#ClickStream - Getting Started - Explorations

This post gives an introduction to working with the newly released [Wikipedia Clickstream](http://figshare.com/articles/Wikipedia_Clickstream/1305770) dataset. It shows how people get to a Wikipedia article and what articles they click on next. In other words, it gives a weighted network of articles, where each edge weight corresponds to how often people navigate from one page to another. To give an example, consider the figure below, which shows incoming and outgoing traffic to the "London" article.

In [1]:
from IPython.display import Image
Image(filename='../images/London_Sankey.png', width=800, height=500)

IOError: [Errno 2] No such file or directory: u'../images/London_Sankey.png'

The example shows that most people found the "London" page through Google Search and that only a small fraction of readers went on to another article. Before diving into some examples of working with the data, let me give a more detailed explanation of how the data was collected.

###Data Preparation

The data contains counts of `(referer, resource)` pairs extracted from the request logs of English Wikipedia. When a client requests a resource by following a link or performing a search, the URI of the webpage that linked to the resource is included with the request in an HTTP header called the "referer". This data captures 22 million `(referer, resource)` pairs from a total of 3.2 billion requests collected during the month of February 2015. 

The dataset only includes requests for articles in the [main namespace](https://en.wikipedia.org/wiki/Wikipedia:Namespace) of the desktop version of English Wikipedia.
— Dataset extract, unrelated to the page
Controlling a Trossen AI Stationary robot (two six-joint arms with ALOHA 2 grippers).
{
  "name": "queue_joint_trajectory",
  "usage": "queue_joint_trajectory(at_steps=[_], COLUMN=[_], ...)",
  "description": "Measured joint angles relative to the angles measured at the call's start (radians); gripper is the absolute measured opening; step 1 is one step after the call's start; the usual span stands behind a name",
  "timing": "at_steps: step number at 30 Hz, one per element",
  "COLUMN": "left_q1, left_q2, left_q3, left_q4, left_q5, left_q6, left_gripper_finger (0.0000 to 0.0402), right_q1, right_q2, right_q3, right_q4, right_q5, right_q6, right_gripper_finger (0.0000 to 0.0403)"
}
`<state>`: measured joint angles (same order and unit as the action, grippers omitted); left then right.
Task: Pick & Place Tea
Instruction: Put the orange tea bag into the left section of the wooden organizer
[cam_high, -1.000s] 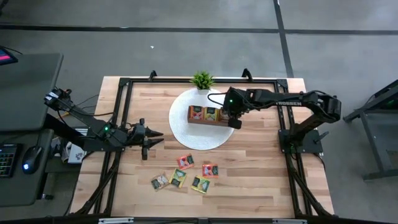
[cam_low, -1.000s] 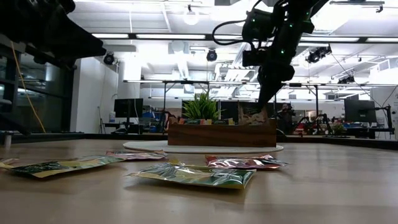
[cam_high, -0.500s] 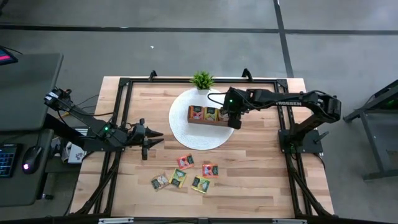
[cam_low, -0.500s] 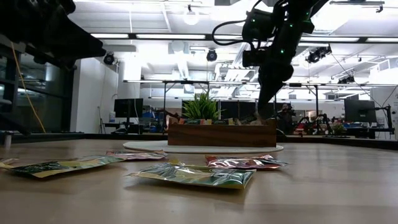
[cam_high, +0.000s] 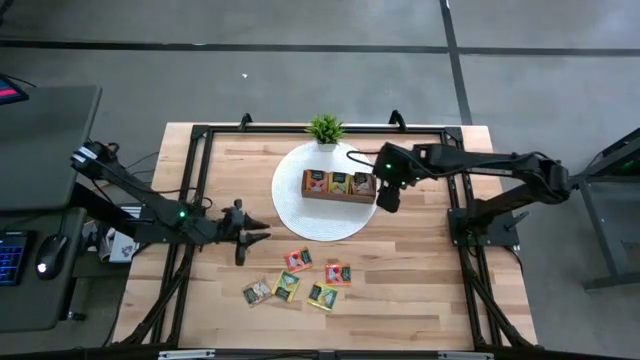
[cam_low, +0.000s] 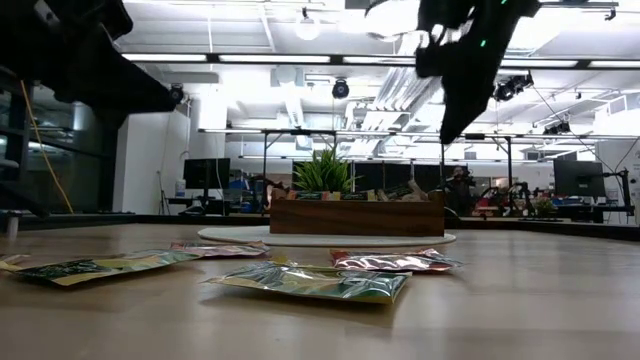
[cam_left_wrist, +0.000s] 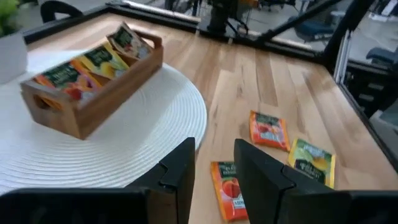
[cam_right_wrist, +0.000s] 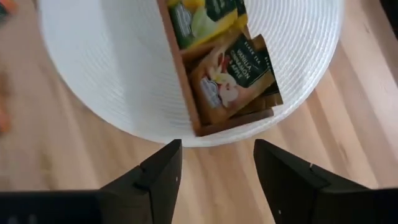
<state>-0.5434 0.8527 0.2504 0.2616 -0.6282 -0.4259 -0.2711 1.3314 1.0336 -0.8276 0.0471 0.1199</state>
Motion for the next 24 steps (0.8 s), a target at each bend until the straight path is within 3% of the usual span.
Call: queue_joint_trajectory(at_steps=[6, 13, 24], left_q1=[0.000, 0.011, 0.153], left_q2=[0.205, 0.461, 0.829], left_q3=[0.014, 0.192, 0.526], left_q4=[0.138, 0.124, 0.049], left_q5=[0.058, 0.124, 0.496], left_q6=[0.024, 0.182, 0.400], left_gripper_finger=[0.0111, 0.0110, 0.0111], right_q1=[0.101, 0.255, 0.508], right_q2=[-0.101, -0.116, -0.099], right_q3=[0.000, 0.000, 0.000], right_q4=[-0.024, -0.067, -0.064], right_q5=[0.015, 0.109, 0.291], right_q6=[0.177, 0.337, 0.709], right_gripper_finger=[0.0197, 0.0197, 0.0197])
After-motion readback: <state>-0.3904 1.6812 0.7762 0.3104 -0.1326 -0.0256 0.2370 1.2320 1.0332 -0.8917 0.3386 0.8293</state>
Referers were [mapped](https://github.com/ewulczyn/wmf/blob/f76d43eee9e3e9756cd6a062a11e382fd4425edf/clickstream/oozie/hive_query.sql#L152-L203) to a fixed set of values corresponding to internal traffic or external traffic from one of the top 5 global traffic sources to English Wikipedia, based on this scheme:
    - an article in the main namespace of English Wikipedia -> the article title
    - any Wikipedia page that is not in the main namespace of English Wikipedia -> `other-wikipedia`
    - an empty referer -> `other-empty`
    - a page from any other Wikimedia project -> `other-internal`
    - Google -> `other-google`
    - Yahoo -> `other-yahoo`
    - Bing -> `other-bing`
    - Facebook -> `other-facebook`
    - Twitter -> `other-twitter`
    - anything else -> `other-other`

 
MediaWiki Redirects are used to forward clients from one page name to another. They can be useful if a particular article is referred to by multiple names, or has alternative punctuation, capitalization or spellings. Requests for pages that get redirected where mapped to the page they redirect to. For example, requests for 'Obama' redirect to the 'Barack_Obama' page. Redirects where resolved using a snapshot of the redirects table from March 1 2015.

Redlinks are are links to an article that does not exist. Either the article was deleted after the creation of the link or the author intended to signal the need for such an article. Requests for redlinks are included in the data. 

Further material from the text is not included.